▶ TASK DESCRIPTION:
Lift out, unaltered, the lines of the material below between the line holding "Spot the clear test" and the line holding "Exercise. Mark the long", counting both.

▶ TASK INPUT:

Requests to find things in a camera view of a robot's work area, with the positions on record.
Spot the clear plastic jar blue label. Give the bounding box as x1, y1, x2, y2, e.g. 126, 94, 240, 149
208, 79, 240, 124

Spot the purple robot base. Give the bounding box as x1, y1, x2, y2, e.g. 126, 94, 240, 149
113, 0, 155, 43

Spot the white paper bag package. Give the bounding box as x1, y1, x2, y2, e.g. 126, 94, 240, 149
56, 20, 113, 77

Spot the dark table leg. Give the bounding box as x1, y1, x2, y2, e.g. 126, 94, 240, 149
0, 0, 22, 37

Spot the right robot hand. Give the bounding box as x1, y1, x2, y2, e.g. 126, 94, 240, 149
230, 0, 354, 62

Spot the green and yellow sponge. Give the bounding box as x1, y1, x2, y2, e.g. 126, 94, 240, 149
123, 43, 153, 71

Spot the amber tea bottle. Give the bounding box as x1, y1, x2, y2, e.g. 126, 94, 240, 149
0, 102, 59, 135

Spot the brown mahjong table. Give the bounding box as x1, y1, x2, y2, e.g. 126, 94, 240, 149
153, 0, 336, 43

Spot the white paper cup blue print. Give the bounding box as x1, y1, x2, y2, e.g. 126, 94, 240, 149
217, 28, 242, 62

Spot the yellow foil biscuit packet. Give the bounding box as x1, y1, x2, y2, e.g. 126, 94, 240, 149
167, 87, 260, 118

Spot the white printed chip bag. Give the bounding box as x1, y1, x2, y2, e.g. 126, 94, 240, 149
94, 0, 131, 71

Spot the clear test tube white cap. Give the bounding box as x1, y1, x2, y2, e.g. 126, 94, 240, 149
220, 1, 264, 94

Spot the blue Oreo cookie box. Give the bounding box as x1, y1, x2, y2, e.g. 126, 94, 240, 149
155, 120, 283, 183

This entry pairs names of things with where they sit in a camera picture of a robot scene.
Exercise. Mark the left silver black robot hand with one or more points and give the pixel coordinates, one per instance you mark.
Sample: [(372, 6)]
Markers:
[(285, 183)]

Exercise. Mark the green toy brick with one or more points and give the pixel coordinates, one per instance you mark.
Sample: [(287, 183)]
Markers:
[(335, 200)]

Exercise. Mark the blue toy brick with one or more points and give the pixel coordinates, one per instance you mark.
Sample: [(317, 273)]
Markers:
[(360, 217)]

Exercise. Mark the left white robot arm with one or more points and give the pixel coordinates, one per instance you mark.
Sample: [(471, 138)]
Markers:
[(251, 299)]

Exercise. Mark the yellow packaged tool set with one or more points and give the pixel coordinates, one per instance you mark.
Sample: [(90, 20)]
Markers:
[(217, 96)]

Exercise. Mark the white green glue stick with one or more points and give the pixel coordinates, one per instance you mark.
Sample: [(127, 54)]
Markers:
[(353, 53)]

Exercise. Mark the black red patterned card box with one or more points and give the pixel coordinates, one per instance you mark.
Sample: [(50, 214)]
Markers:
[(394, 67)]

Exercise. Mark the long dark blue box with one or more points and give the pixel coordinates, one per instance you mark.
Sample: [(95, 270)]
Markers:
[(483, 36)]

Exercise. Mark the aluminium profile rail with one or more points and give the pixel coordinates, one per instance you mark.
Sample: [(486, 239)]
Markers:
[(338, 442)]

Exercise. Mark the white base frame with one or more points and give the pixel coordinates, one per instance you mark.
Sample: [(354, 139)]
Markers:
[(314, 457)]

▶ RESPONSE AREA:
Spot the clear test tube white cap. Give the bounding box as x1, y1, x2, y2, e.g. 126, 94, 240, 149
220, 1, 264, 94

Spot the blue Oreo cookie box. Give the bounding box as x1, y1, x2, y2, e.g. 126, 94, 240, 149
155, 120, 283, 183

This entry pairs names of things with where they sit in a camera picture of a robot scene.
Exercise. Mark the left silver black robot hand with one or more points and give the pixel coordinates, one per instance you mark.
Sample: [(372, 6)]
Markers:
[(285, 183)]

Exercise. Mark the green toy brick with one or more points and give the pixel coordinates, one per instance you mark.
Sample: [(287, 183)]
Markers:
[(335, 200)]

Exercise. Mark the blue toy brick with one or more points and give the pixel coordinates, one per instance you mark.
Sample: [(317, 273)]
Markers:
[(360, 217)]

Exercise. Mark the left white robot arm with one or more points and give the pixel coordinates, one per instance you mark.
Sample: [(471, 138)]
Markers:
[(251, 299)]

Exercise. Mark the yellow packaged tool set with one or more points and give the pixel coordinates, one per instance you mark.
Sample: [(90, 20)]
Markers:
[(217, 96)]

Exercise. Mark the white green glue stick with one or more points and give the pixel coordinates, one per instance you mark.
Sample: [(127, 54)]
Markers:
[(353, 53)]

Exercise. Mark the black red patterned card box with one or more points and give the pixel coordinates, one per instance you mark.
Sample: [(50, 214)]
Markers:
[(394, 67)]

Exercise. Mark the long dark blue box with one or more points and give the pixel coordinates, one per instance you mark.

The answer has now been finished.